> _Work instruction_:
Return every line of the data below exactly, but do not include the images.

= = = = = = =

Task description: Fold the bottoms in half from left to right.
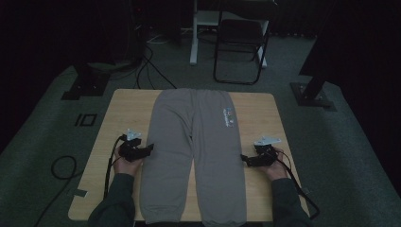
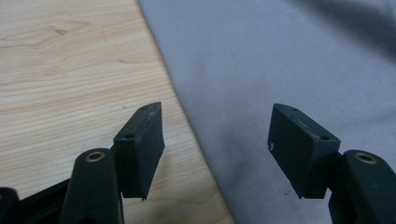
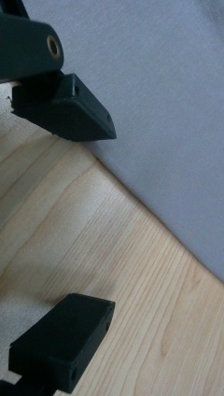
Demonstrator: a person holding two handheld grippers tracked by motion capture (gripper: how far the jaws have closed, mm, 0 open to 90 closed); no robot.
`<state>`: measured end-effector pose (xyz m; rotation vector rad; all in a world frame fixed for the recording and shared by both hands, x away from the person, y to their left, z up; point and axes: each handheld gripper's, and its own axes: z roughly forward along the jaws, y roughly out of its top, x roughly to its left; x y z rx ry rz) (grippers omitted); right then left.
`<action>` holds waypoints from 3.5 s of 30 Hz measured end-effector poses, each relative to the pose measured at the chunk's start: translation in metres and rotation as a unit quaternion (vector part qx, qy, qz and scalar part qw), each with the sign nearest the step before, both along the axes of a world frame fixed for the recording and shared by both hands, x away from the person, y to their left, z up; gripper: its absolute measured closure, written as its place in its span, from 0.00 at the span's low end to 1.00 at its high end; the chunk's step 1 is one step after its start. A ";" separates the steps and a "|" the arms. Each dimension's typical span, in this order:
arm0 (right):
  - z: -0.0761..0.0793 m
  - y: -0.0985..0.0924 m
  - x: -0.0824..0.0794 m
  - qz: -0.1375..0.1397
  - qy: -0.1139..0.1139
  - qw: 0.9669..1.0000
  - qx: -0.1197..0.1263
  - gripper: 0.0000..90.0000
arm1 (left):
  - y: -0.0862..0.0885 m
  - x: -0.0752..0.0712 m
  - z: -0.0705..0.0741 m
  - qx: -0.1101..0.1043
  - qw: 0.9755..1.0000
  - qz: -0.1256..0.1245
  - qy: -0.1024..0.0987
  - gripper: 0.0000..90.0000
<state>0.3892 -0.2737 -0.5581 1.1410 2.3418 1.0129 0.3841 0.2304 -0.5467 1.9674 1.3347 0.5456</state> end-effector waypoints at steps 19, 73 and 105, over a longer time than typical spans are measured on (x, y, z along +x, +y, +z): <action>0.000 0.000 0.000 -0.001 0.000 1.000 -0.001 0.17 | -0.012 0.019 -0.005 0.021 1.000 -0.002 0.017 0.37; 0.004 -0.002 0.003 -0.018 -0.019 1.000 0.017 0.47 | -0.098 0.015 0.065 -0.052 0.983 -0.171 -0.037 0.98; 0.001 -0.017 0.005 -0.048 -0.015 0.999 0.011 0.44 | -0.288 0.037 0.073 -0.049 0.943 -0.330 -0.006 0.80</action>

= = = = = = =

> _Answer area_:
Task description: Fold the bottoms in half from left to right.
Demonstrator: a person holding two handheld grippers tracked by motion capture (gripper: how far the jaws have closed, mm, 0 open to 90 closed); no robot.
`<state>`: measured end-effector pose (xyz m; rotation vector rad; all in a world frame fixed for the recording and shared by both hands, x away from the person, y to their left, z up; point and axes: each handheld gripper's, and its own axes: z roughly forward along the jaws, y roughly out of its top, x roughly to its left; x y z rx ry rz) (grippers omitted); right then left.
`<action>` holds waypoints from 3.5 s of 30 Hz measured end-effector poses, each relative to the pose measured at the chunk's start: translation in metres and rotation as a unit quaternion (vector part qx, qy, qz and scalar part qw), each with the sign nearest the step before, both along the axes of a world frame fixed for the recording and shared by both hands, x away from the person, y to their left, z up; gripper: its absolute measured closure, written as its place in its span, from 0.00 at the span's low end to 1.00 at its high end; the chunk's step 1 is one step after its start. A ";" separates the steps and a "|" the arms. Each dimension's typical span, in this order:
arm0 (right):
  - z: -0.0761..0.0793 m
  - y: -0.0985..0.0924 m
  - x: -0.0824..0.0794 m
  - qz: -0.1375..0.1397
  - qy: -0.1139..0.1139
  - qw: 0.9669..1.0000
  - qx: -0.1197..0.1263
  - gripper: 0.0000..90.0000
arm1 (left):
  - y: -0.0862..0.0885 m
  - x: -0.0752..0.0712 m
  - z: -0.0705..0.0741 m
  - qx: -0.1101..0.1043
  - qw: 0.9755..1.0000
  - qz: -0.1256..0.1245
  - qy: -0.1024..0.0987
  - gripper: 0.0000..90.0000
<state>0.3892 -0.2737 -0.5581 1.1410 2.3418 1.0129 0.3841 0.2304 -0.5467 1.9674 1.3347 0.5456</state> end-effector waypoints at steps 19, 73 and 105, over a longer time than typical spans are measured on (x, y, z along +x, +y, +z): <action>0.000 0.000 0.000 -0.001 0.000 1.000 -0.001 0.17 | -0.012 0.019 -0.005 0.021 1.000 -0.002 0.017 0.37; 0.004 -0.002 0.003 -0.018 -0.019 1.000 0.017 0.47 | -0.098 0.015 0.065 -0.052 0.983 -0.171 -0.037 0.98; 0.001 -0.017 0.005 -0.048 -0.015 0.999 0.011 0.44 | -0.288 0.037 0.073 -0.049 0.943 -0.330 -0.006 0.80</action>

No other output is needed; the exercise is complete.